MEQUON, Wis.--(BUSINESS WIRE)--Titan Spine, a medical device surface technology company focused on developing innovative spinal interbody fusion implants, today announced that it continues its strong revenue acceleration for the second quarter of 2017, driven by the increasing demand for the Company’s nanoLOCK® surface technology. nanoLOCK® is the company’s next-generation surface technology featuring enhanced micro and nano-scaled architecture, proven to significantly improve the osteogenic response it creates.1
The company reports the following for the second quarter:
- Surpassed 50,000 implantations of its Endoskeleton® interbody fusion devices since inception
- nanoLOCK® sales volume has increased by 42% since the close of the first quarter
- nanoLOCK® has been utilized to date by 150 surgeons in 98 hospitals
- Achieved 2,500 implantations of nanoLOCK® since launch
Ted Bird, Chief Commercial Officer of Titan Spine, commented, “Following a record first quarter, we continued to exceed expectations during the second quarter for a strong close to the mid-2017 mark. The significant demand for nanoLOCK® is a direct reflection of our expanded sales team’s ability to reach more surgeons and surgeons’ recognition of the advantages our surface technology provides at the nano-cellular level for helping patients heal faster following spine fusion surgery. In fact, we have more than doubled the number of surgeon customers using nanoLOCK in the second quarter compared to the first. We are pleased that our second quarter achievements demonstrate a growing confidence and continued adoption of nanoLOCK®.”
Steve Cichy, Executive Vice President of Sales of Titan Spine, added, “The demand for nanoLOCK® has certainly fueled our significant sales growth over the first half of this year. We have recently invested significant capital to beef up our instrument set and implant inventory to meet this growing demand, which will start to pay dividends over the remainder of the year and beyond.”
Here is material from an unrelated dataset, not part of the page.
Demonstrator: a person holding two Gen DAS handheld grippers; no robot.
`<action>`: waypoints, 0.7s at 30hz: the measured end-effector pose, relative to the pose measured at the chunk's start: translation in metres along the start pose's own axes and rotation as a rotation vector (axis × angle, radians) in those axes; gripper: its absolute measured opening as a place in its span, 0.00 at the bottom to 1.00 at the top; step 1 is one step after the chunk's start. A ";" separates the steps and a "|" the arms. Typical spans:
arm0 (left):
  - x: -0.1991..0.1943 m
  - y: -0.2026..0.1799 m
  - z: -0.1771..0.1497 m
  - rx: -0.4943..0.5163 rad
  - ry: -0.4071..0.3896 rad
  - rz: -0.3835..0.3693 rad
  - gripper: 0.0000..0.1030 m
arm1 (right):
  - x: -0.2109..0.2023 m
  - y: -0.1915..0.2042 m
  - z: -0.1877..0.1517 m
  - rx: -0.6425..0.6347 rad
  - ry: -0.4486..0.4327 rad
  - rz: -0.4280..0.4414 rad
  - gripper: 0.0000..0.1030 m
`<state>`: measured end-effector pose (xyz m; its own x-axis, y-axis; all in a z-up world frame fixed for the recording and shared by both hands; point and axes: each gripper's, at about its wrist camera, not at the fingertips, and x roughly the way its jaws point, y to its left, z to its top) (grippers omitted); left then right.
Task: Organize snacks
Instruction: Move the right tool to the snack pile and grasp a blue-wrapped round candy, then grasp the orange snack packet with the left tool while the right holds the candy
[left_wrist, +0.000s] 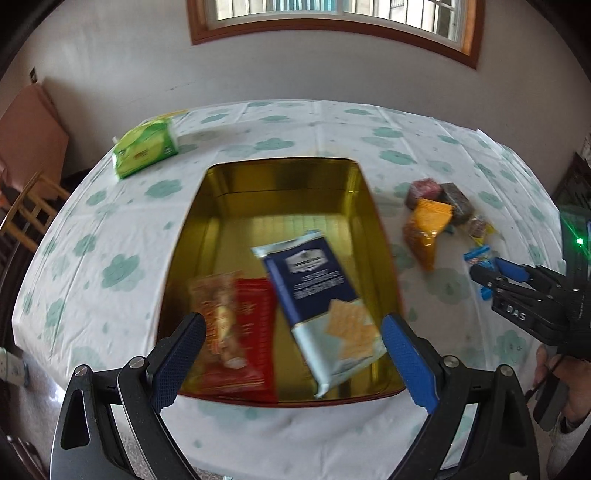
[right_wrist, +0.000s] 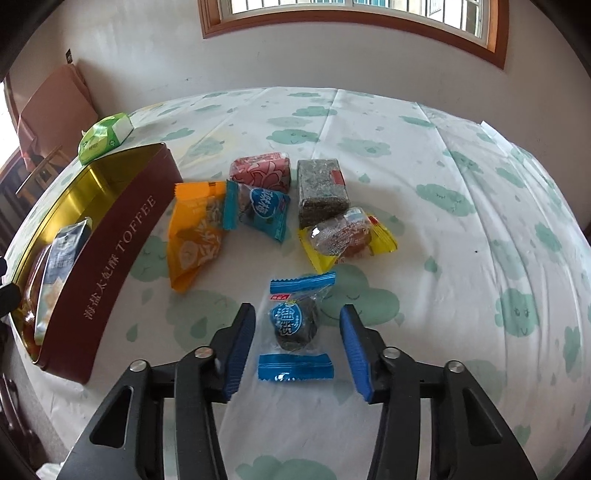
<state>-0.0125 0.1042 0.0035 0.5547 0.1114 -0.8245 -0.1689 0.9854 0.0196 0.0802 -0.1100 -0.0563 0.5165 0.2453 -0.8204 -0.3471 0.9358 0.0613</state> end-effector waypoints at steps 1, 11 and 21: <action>0.001 -0.005 0.001 0.008 -0.002 -0.007 0.92 | 0.002 -0.001 0.000 0.001 0.002 0.002 0.41; 0.007 -0.058 0.020 0.083 -0.025 -0.096 0.92 | -0.001 -0.022 -0.004 0.028 -0.051 -0.043 0.29; 0.025 -0.099 0.041 0.120 -0.009 -0.201 0.78 | -0.001 -0.088 -0.005 0.134 -0.078 -0.151 0.29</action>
<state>0.0515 0.0148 0.0044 0.5744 -0.0882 -0.8138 0.0438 0.9961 -0.0771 0.1064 -0.1933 -0.0640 0.6156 0.1142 -0.7797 -0.1571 0.9874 0.0206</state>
Titan Spine offers a full line of Endoskeleton® titanium implants that feature its proprietary nanoLOCK® surface technology, which was launched in the U.S. in October 2016 following FDA clearance in late 2014. The nanoLOCK® surface technology consists of a unique combination of roughened topographies at the macro, micro, and nano levels (MMN™). This unique combination of surface topographies is designed to create an optimal host-bone response and actively participate in the fusion process by promoting the upregulation of osteogenic and angiogenic factors necessary for bone growth, encouraging natural production of bone morphogenetic proteins (BMPs), downregulating inflammatory factors, and creating the potential for a faster and more robust fusion.2,3,4 All Endoskeleton® devices are covered by the company’s risk share warranty.
About Titan Spine
Titan Spine, LLC is a surface technology company focused on the design and manufacture of interbody fusion devices for the spine. The company is committed to advancing the science of surface engineering to enhance the treatment of various pathologies of the spine that require fusion. Titan Spine, located in Mequon, Wisconsin and Laichingen, Germany, markets a full line of Endoskeleton® interbody devices featuring its proprietary textured surface in the U.S. and portions of Europe through its sales force and a network of independent distributors. To learn more, visit www.titanspine.com.
1 Olivares-Navarrete, R., Hyzy S.L., Gittens, R.A., Berg, M.E., Schneider, J.M., Hotchkiss, K., Schwartz, Z., Boyan, B. D. Osteoblast lineage cells can discriminate microscale topographic features on titanium-aluminum-vanadium surfaces. Ann Biomed Eng. 2014 Dec; 42 (12): 2551-61.
2 Olivares-Navarrete, R., Hyzy, S.L., Slosar, P.J., Schneider, J.M., Schwartz, Z., and Boyan, B.D. (2015). Implant materials generate different peri-implant inflammatory factors: PEEK promotes fibrosis and micro-textured titanium promotes osteogenic factors. Spine, Volume 40, Issue 6, 399–404.
3 Olivares-Navarrete, R., Gittens, R.A., Schneider, J.M., Hyzy, S.L., Haithcock, D.A., Ullrich, P.F., Schwartz, Z., Boyan, B.D. (2012). Osteoblasts exhibit a more differentiated phenotype and increased bone morphogenetic production on titanium alloy substrates than poly-ether-ether-ketone. The Spine Journal, 12, 265-272.
4 Olivares-Navarrete, R., Hyzy, S.L., Gittens, R.A., Schneider, J.M., Haithcock, D.A., Ullrich, P.F., Slosar, P. J., Schwartz, Z., Boyan, B.D. (2013). Rough titanium alloys regulate osteoblast production of angiogenic factors. The Spine Journal, 13, 1563-1570.